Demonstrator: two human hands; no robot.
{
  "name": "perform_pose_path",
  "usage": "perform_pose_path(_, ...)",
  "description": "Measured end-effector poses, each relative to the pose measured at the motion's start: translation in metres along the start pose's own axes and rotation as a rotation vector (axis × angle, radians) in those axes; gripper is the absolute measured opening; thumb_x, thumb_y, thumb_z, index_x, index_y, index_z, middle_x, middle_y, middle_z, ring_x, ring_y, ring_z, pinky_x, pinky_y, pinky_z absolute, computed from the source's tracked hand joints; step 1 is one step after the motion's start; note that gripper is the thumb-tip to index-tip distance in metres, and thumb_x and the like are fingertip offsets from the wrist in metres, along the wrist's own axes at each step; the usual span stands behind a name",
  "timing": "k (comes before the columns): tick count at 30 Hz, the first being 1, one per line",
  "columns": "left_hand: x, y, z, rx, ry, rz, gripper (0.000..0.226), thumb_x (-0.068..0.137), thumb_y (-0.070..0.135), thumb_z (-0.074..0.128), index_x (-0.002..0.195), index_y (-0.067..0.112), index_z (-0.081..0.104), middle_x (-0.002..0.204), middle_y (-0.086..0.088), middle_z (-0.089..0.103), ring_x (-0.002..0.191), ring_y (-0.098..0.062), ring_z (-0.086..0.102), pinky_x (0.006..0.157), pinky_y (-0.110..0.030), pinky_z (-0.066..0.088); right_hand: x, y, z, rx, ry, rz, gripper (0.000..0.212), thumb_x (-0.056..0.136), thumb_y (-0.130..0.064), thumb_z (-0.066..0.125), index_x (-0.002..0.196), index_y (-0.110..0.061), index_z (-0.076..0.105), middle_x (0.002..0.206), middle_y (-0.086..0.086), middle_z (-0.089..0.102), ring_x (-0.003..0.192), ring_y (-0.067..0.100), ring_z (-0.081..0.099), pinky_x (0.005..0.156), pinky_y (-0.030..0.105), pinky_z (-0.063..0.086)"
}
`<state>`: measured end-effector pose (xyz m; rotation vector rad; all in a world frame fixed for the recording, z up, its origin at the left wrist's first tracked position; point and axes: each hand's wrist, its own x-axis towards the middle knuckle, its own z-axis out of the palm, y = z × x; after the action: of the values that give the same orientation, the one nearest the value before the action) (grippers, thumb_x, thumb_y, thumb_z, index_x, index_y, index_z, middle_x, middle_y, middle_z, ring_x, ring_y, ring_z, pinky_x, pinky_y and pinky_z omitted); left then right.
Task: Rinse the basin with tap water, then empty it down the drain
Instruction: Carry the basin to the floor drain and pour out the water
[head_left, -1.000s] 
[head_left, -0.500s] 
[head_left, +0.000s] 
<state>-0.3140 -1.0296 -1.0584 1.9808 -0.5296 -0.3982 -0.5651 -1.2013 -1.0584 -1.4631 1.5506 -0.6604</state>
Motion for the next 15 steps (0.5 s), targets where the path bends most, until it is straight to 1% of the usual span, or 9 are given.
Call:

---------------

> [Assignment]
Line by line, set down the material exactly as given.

> [Your response]
Demonstrator: two human hands; no robot.
{
  "name": "perform_pose_path",
  "usage": "perform_pose_path(_, ...)",
  "description": "Measured end-effector poses, each relative to the pose measured at the motion's start: translation in metres along the start pose's own axes and rotation as a rotation vector (axis × angle, radians) in those axes; gripper is the absolute measured opening; thumb_x, thumb_y, thumb_z, index_x, index_y, index_z, middle_x, middle_y, middle_z, ring_x, ring_y, ring_z, pinky_x, pinky_y, pinky_z absolute, computed from the source's tracked hand joints; step 1 is one step after the motion's start; note that gripper is the thumb-tip to index-tip distance in metres, and thumb_x and the like are fingertip offsets from the wrist in metres, along the wrist's own axes at each step; the usual span stands behind a name",
  "timing": "k (comes before the columns): tick count at 30 Hz, the first being 1, one per line",
  "columns": "left_hand: x, y, z, rx, ry, rz, gripper (0.000..0.226), thumb_x (-0.068..0.137), thumb_y (-0.070..0.135), thumb_z (-0.074..0.128), index_x (-0.002..0.195), index_y (-0.067..0.112), index_z (-0.081..0.104), middle_x (-0.002..0.204), middle_y (-0.086..0.088), middle_z (-0.089..0.103), ring_x (-0.002..0.191), ring_y (-0.098..0.062), ring_z (-0.086..0.102), pinky_x (0.006..0.157), pinky_y (-0.110..0.030), pinky_z (-0.066..0.088); right_hand: x, y, z, rx, ry, rz, gripper (0.000..0.212), thumb_x (-0.056..0.136), thumb_y (-0.130..0.064), thumb_z (-0.066..0.125), index_x (-0.002..0.196), index_y (-0.110..0.061), index_z (-0.076..0.105), middle_x (0.002..0.206), middle_y (-0.086..0.086), middle_z (-0.089..0.102), ring_x (-0.003..0.192), ring_y (-0.067..0.100), ring_z (-0.081..0.099), pinky_x (0.005..0.156), pinky_y (-0.030..0.105), pinky_z (-0.063..0.086)"
}
`<state>`: measured end-effector pose (xyz m; rotation vector rad; all in a world frame fixed for the recording, z up, its origin at the left wrist's first tracked position; point and axes: each hand's wrist, its own x-axis towards the middle knuckle, its own z-axis out of the palm, y = z × x; after the action: of the values that give the same orientation, the one nearest the value before the action) (grippers, thumb_x, thumb_y, thumb_z, index_x, index_y, index_z, middle_x, middle_y, middle_z, ring_x, ring_y, ring_z, pinky_x, pinky_y and pinky_z omitted); left then right.
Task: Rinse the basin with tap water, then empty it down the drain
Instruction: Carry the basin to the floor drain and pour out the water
[head_left, -1.000s] 
[head_left, -0.500s] 
[head_left, +0.000s] 
<state>-0.3140 -1.0296 -1.0584 1.9808 -0.5296 -0.3982 -0.5651 -1.2013 -1.0584 -1.4631 1.5506 -0.6604</state>
Motion for the next 15 steps (0.5 s), targets where the path bends most, until it is straight to 1% of the usual span, or 9 are given.
Call:

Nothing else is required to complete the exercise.